Numerous investigations have been carried out in the last few years concerning endophytes, predominantly in Europe, America, and East Asia that have moderate and humid continental climates as well as tropical rainforests. The endophytic microbiomes' diversity and composition are influenced by ecological features of the host plant and soil, including geographic position, environmental elements, and interactions within the host plant. Most characterized members of bacterial endophytic communities in geographic location from European and East Asia belong to the Actinobacteria, Bacteroidetes, Firmicutes, and Proteobacteria22,23,24,25. In contrast to Europe and East Asia, as well as America, Iran has significant expanses of arid ecosystems, comprising deserts that receive an average yearly rainfall of 134 mm. These deserts are believed to provide a habitat for extreme organisms, including bacterial endophytes26. However, as far as our literature review suggests, there have been no reports of bacterial endophytes found in medicinal plants that thrive in the desert regions of Iran. Consequently, the current investigation was carried out to isolate endophytic bacteria and assess their bioactive secondary metabolites from A. absinthium cultivated in the arid climate of Iran. We concentrated on the A. absinthium plant, as previous studies have demonstrated its exceptional significance in regards to endophytes. Nevertheless, the majority of past investigations have focused mainly on Artemisia annua, a medicinal plant whose use has long been reported in China, now naturalized in many other countries in Asia, India, Central and Eastern Europe, in the temperate regions of America, Africa, Australia and in tropical regions3,7. It is widely used as a dietary spice, herbal tea, and medicinal plant in the mild climates of Asia, such as China and Korea. That is why we directed our research towards an alternative species, that is, A. absinthium that has received less attention. Moreover, almost all studies on A. absinthium were conducted in tropical and East Asian regions and have focused on fungal endophytes8,27,28,29,30. Our study aimed to explore whether this advantageous medicinal plant contains bacterial endophytes and, if confirmed, to describe them.

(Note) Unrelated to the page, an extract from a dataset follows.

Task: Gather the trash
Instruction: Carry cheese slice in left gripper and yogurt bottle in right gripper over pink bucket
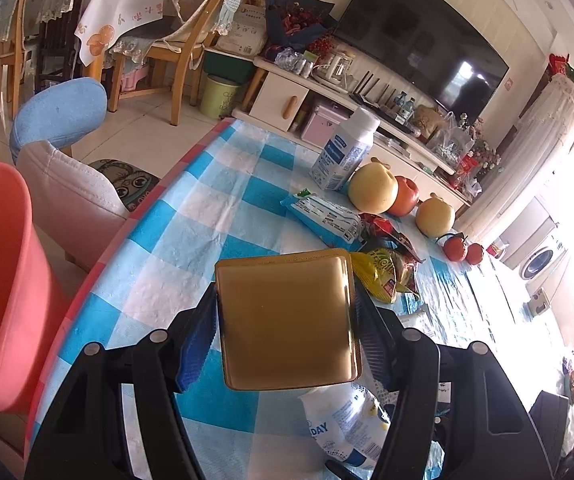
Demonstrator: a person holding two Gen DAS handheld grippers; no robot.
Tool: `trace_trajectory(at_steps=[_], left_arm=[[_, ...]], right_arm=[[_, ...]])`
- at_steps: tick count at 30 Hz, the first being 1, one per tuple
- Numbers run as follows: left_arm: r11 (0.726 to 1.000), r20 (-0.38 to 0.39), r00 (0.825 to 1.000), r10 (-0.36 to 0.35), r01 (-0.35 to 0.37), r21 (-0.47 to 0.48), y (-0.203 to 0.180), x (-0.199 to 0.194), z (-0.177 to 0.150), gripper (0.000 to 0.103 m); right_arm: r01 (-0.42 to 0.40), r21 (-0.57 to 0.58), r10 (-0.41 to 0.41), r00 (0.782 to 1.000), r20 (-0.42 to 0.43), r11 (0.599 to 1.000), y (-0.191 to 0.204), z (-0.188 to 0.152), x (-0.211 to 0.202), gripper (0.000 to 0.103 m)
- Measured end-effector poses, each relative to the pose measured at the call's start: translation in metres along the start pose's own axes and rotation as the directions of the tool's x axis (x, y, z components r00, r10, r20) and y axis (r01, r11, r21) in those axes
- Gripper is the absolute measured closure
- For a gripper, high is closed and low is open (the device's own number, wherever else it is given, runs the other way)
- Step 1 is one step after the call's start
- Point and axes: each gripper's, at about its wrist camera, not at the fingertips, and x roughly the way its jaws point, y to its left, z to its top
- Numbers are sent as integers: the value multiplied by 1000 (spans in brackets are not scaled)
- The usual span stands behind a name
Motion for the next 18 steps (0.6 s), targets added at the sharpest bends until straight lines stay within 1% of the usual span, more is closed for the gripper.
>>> trace_trajectory(at_steps=[2,3,11,18], left_arm=[[1000,1,1000,-1,1,-9,3,-1,2,38],[1000,2,1000,-2,2,-14,4,-1,3,38],[999,20,1000,10,-9,-43,15,-9,7,38],[997,60,998,19,-14,-73,29,-24,15,38]], right_arm=[[4,8,-4,1000,-6,1000,0,2,2,38],[5,10,-5,1000,-7,1000,0,3,3,42],[46,10,-46,999,1,999,5,7,3,43],[26,61,-28,999,37,998,6,27,-3,43]])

We were able to isolate ten endophytic bacteria from A. absinthium, most of which belonged to Bacillus and Pantoea bacterial genus. In the investigation conducted by other investigators, the two genera Bacillus and Pantoea were prevalent among the species other than A. absinthium that fall under the Artemisia classification31,32,33. In a study conducted by Sebola et al. the prevailing endophytic bacteria isolated from Crinum macowanii found to be strains belonging to the Pseudomonas genus34. The noteworthy aspect of our investigation is that M. hydrocarbonoxydans, which is one of the endophytic bacteria obtained from A. absinthium, has not been documented as an endophyte before. M. hydrocarbonoxydans is crude-oil-degrading Gram-positive bacterium originally isolated from different oil-containing environments35. Our research has revealed that this microorganism has the ability to assume the role of an endophyte. Consequently, it can be inferred that vegetation, especially in arid regions that have not previously been investigated for endophytes, may be more likely to contain endophytic bacteria and, therefore, may be considered as potential sources of bioactive secondary metabolites.

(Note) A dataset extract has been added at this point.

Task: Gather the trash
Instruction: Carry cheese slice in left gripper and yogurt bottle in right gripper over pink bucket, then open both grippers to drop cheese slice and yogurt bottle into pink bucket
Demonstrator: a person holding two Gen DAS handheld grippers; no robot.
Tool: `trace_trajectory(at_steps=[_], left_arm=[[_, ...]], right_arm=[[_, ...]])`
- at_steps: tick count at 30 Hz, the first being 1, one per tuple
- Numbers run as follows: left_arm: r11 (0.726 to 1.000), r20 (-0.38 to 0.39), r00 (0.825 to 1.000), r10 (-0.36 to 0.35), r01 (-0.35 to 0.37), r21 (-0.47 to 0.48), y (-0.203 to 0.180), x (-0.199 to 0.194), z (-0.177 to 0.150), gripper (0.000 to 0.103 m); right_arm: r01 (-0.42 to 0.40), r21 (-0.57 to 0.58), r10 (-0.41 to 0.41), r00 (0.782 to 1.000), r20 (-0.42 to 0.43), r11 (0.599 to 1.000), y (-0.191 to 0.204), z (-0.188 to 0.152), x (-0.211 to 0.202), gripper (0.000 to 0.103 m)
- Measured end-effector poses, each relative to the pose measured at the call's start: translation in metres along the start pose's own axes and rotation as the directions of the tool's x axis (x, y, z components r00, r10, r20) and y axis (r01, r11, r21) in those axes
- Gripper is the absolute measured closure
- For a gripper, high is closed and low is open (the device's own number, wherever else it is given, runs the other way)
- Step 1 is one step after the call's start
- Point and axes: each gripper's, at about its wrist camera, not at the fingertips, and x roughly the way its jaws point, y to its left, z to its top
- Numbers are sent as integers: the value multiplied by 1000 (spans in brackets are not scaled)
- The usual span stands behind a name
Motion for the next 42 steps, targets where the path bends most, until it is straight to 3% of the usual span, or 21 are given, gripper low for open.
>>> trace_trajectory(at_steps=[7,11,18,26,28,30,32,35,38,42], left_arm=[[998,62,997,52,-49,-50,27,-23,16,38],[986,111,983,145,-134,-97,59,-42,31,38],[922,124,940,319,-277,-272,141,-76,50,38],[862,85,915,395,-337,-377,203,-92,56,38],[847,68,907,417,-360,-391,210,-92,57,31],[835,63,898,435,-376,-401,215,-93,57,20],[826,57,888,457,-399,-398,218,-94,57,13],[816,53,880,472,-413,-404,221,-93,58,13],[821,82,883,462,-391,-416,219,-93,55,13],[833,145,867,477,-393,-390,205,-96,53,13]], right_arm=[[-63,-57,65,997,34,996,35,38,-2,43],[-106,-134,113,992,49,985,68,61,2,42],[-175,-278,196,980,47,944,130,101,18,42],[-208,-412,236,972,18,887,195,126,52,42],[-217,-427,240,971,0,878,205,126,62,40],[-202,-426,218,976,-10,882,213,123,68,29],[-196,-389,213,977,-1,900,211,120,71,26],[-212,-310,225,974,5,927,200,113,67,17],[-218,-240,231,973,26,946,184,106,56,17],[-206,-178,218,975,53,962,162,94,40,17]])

The utmost potent among the ten bioactive derivative metabolites attained in this study, was derived from bacterial strains related to the P. aeruginosa. The growth of MRSA strains was most effectively inhibited by the bioactive secondary metabolites extracted of P. aeruginosa SD01. When exposed to MIC concentration of values of the test compounds that is, 32 µg/mL and 128 µg/mL, S. aureus ATCC 25,923 and MRSA ATCC 33,592 cells formed irregular clusters in the SEM investigation. In agreement with other studies, together, these findings suggest that the ethyl acetate fraction may contain special antibacterial molecules that alter cellular metabolism and impair cell division through membrane-targeted pore formation and membrane disruption, which infrequently cause bacterial drug resistance36,37. Our findings suggest that since the test fraction had strong anti-staphylococcal and anti-MRSA activity by probably acting on the cell surface, it could present a low risk of developing drug resistance, and therefore this fraction might be thought as an alternative to traditional antibiotics, especially those used for the treatment of skin and mucosal infections.

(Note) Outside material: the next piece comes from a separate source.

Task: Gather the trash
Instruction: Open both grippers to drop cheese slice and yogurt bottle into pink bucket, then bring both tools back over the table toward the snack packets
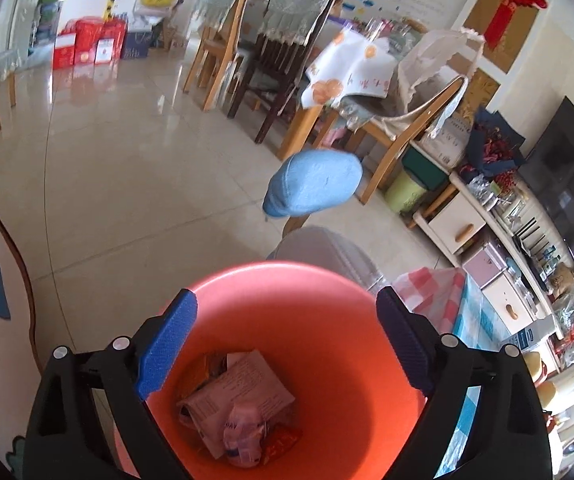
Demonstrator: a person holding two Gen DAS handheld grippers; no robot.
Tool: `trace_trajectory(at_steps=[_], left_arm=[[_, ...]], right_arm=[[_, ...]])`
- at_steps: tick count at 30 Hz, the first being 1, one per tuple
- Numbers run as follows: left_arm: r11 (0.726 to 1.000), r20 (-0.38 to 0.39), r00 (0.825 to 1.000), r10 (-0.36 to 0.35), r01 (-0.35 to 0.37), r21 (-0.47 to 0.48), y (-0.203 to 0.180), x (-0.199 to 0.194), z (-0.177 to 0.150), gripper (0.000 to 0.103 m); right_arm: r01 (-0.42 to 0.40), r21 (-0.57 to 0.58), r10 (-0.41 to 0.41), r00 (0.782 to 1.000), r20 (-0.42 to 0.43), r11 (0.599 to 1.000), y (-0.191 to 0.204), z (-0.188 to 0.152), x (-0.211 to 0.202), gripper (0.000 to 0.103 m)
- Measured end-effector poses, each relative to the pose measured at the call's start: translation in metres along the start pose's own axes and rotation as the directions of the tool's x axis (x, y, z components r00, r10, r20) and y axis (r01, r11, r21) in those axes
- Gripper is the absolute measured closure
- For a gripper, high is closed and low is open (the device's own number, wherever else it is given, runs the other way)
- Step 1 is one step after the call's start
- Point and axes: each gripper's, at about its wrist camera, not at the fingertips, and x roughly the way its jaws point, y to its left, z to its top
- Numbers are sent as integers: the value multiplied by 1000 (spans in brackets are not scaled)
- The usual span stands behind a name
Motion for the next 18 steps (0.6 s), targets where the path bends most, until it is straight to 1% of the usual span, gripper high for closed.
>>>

In this investigation, the crude bioactive secondary metabolite of SD01 exhibited significant anticancer activity against the two cancer cell lines used in the study. Concerning the anticancer screening, it was conducted on the MCF-7 human breast adenocarcinoma, A549 lung carcinoma cell lines. Very promising results were found for the cytotoxic profile of the crude extract from SD01. Compounds produced by this strain have the capacity to inhibit 84%, and 72% of the growth of MCF7, A549 cancer cell lines, respectively. The significant cytotoxic response of this strain against MCF7 and A549 suggests that the extract of this strain may include some powerful anticancer compounds. Several studies have previously demonstrated the cytotoxic activities of marine endophytic extracts in cancer cells38,39,40. These results are consistent with prior studies suggesting that Pseudomonas species have the ability to generate anticancer agents that can combat various types of human cancer cells41,42. Despite our findings, certain studies have shown that the secondary metabolite produced by Pseudomonas has no significant effect on UMG87 glioblastoma cells and A549 lung carcinoma cells43.
It has been observed that natural products provide apoptosis-modulating templates, which can be extremely beneficial in management and therapy of cancer. Hence, it is imperative that apoptotic inducers, either in the form of crude extracts or as isolated compounds, be screened thoroughly40. In this investigation, according to flow cytometry analysis, MCF7 and A549 cancer cell lines treated with SD01 bioactive secondary metabolite at the IC50 concentration (100 µg/ml) showed 58% and 64% of cells in the apoptosis stage, respectively. Similar to our study, multiple cancer cell lines have demonstrated apoptosis-mediated cell death in response to bioactive secondary metabolites derived from endophytic organisms of varied plant hosts and related hosts40.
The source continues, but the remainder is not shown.